Informações úteis sobre variedades e localização

Nem todas as hortênsias reagem da mesma forma ao truque de março. Quem conhece a sua variedade consegue ajustar os cuidados com muito mais precisão:

  • Hortênsia de jardim: floresce, na maioria das vezes, na madeira do ano anterior; por isso, deve ser podada com cautela.
  • Hortênsia paniculada: floresce na madeira nova; uma poda forte no final de fevereiro ou em março favorece panículas grandes.
  • Hortênsia bola-de-neve: também floresce na madeira do ano em curso, pelo que suporta podas intensas.
  • Espécies de hortênsia perenes: toleram apenas correções suaves; a poda deve ser feita apenas quando necessário.

A localização também influencia muito a abundância de flores.

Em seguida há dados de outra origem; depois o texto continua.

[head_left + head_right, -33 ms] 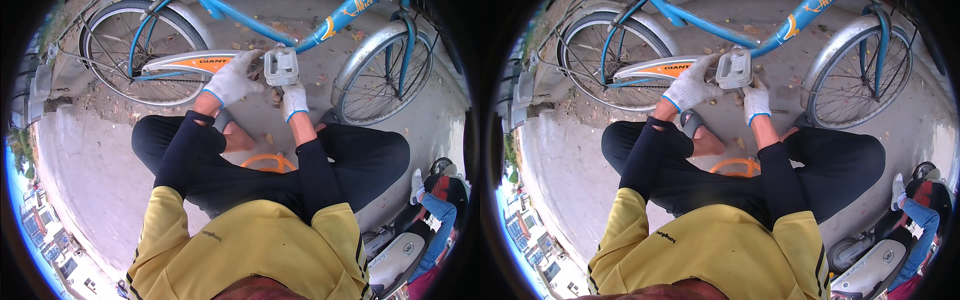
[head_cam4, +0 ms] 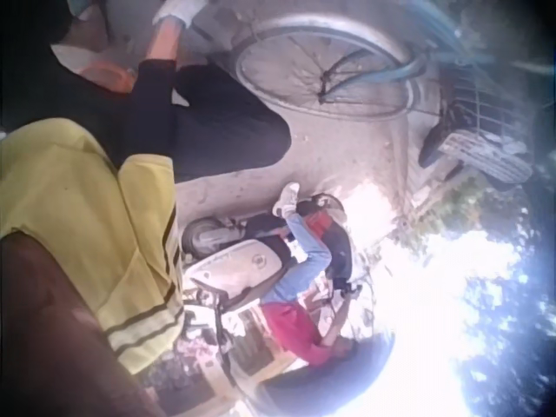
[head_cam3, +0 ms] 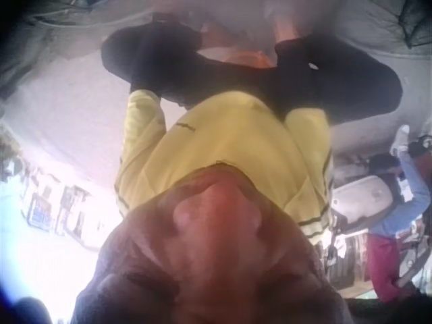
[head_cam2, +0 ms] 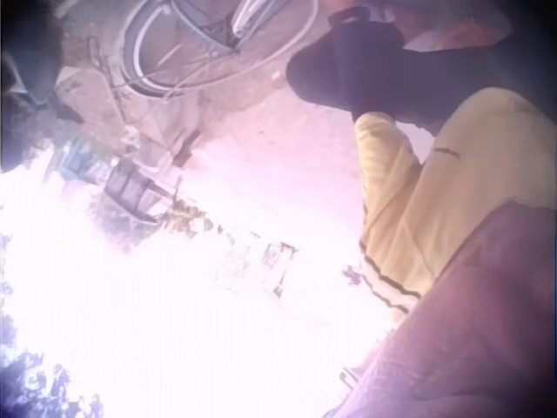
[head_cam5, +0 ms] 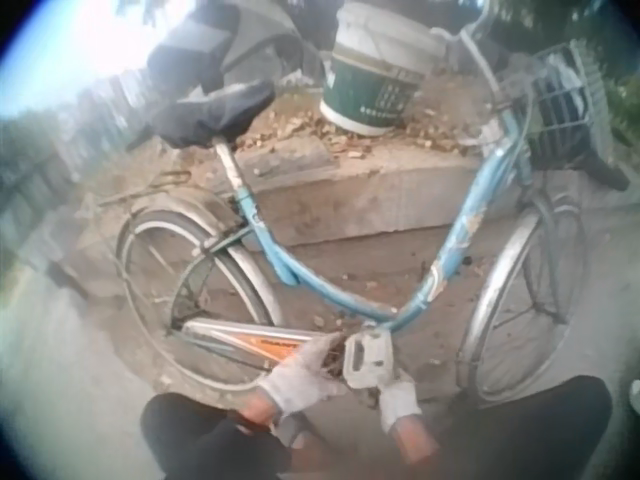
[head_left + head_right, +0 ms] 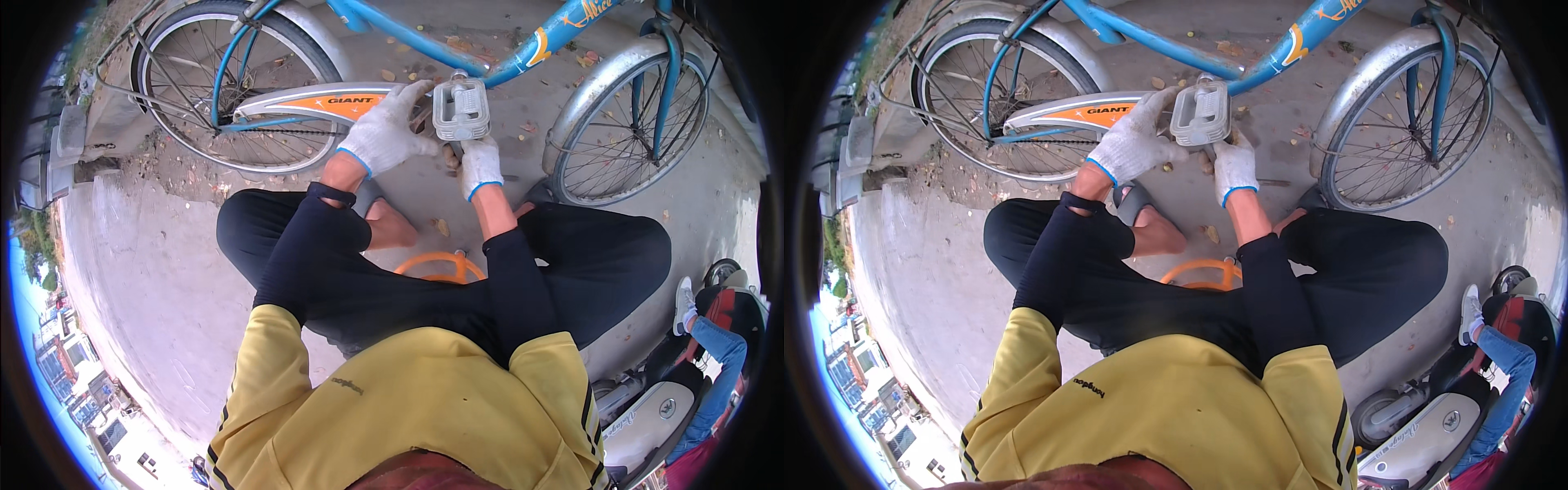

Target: The person removes a pedal from a bicycle using a wrench, then handles a black battery pack and its charger, inspecting the components and attempting to connect the charger to the battery.

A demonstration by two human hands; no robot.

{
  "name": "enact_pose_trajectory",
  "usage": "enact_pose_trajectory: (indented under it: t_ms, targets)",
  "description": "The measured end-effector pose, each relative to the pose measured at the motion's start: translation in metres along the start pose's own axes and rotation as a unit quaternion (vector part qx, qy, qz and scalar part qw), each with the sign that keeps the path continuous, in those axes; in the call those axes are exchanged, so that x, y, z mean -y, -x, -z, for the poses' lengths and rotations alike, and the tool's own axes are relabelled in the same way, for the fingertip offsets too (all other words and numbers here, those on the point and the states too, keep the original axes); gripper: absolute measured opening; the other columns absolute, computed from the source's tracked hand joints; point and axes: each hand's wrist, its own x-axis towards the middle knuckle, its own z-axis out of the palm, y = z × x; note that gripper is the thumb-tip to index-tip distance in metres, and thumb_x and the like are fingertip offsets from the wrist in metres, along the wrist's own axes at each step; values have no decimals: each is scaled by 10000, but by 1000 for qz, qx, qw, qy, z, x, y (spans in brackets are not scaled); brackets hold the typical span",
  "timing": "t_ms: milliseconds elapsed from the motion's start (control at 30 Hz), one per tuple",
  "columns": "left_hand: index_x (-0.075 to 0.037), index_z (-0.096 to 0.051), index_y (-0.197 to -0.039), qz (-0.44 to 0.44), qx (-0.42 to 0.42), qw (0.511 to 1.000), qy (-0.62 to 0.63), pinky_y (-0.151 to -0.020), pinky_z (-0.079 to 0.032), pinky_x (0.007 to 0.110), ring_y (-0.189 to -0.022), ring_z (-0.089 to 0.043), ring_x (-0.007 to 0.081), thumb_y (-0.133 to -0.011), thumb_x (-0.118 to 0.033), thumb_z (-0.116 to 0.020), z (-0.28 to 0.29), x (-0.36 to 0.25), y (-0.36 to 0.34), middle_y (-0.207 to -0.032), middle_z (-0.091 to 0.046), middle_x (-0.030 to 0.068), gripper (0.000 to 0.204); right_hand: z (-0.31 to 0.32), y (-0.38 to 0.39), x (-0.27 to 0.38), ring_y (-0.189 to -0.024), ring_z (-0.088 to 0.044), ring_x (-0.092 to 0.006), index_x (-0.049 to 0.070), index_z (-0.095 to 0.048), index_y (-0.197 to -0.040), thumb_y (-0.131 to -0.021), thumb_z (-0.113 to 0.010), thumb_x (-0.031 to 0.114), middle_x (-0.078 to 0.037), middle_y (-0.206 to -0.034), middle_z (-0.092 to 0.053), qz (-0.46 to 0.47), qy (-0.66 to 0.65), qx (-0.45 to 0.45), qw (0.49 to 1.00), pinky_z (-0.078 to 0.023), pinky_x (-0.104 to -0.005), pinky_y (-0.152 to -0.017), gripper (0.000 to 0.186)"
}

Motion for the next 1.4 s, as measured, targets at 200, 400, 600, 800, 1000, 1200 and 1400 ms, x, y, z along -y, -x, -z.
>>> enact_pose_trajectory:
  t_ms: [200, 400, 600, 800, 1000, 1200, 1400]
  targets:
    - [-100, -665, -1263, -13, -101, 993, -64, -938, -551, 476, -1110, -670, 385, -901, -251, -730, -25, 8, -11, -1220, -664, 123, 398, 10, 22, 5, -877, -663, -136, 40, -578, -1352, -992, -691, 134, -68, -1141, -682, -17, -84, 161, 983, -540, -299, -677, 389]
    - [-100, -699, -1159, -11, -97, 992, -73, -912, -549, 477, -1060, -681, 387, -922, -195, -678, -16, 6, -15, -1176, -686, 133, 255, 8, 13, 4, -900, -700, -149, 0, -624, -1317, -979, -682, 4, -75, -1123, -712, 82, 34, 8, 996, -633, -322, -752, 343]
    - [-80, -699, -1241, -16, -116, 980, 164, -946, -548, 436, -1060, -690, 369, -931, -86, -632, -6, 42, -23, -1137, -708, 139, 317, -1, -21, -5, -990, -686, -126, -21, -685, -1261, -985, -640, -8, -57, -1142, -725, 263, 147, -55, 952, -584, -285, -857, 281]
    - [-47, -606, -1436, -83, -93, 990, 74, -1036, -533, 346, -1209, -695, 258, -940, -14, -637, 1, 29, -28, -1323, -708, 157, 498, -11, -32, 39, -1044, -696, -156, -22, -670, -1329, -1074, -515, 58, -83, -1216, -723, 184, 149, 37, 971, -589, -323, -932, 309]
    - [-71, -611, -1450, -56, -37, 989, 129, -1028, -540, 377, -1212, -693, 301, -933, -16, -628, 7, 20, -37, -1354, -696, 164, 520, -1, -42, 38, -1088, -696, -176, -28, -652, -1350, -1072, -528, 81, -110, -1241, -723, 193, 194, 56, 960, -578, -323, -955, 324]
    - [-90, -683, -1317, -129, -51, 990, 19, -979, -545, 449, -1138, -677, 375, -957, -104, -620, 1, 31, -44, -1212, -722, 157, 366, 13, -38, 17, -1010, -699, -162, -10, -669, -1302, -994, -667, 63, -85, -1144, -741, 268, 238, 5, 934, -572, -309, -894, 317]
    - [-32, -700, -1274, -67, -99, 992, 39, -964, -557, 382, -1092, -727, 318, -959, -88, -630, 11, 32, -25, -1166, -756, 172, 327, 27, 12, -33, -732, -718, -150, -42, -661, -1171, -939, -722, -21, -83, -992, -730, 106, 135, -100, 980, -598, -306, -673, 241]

Um local de meia-sombra, com sol da manhã e alguma proteção contra o calor do meio-dia, é considerado ideal para as clássicas hortênsias de jardim. Em sol pleno, precisam de muito mais água; em sombra profunda, até podem ganhar mais massa foliar, mas muitas vezes florescem menos.

O que os jardineiros amadores ainda devem saber

Muitas pessoas hesitam inicialmente em deixar as antigas bolas de flor até ao fim do inverno, porque o arbusto parece desleixado. Na prática, porém, é precisamente esta “desordem” que protege os botões que estão por baixo do frio e do vento - sobretudo em zonas mais expostas. A poda de março, tal como a defende Monty Don, combina assim aspeto e proteção: só quando a fase mais dura termina é que se “arruma” a planta.

Quem tiver várias hortênsias pode comparar facilmente o resultado: num arbusto, faz a poda clássica de inverno; no outro, aplica o truque cauteloso de março. As diferenças na quantidade de flores costumam tornar-se visíveis logo numa única estação - e muitos acabam por optar espontaneamente pelo método mais suave.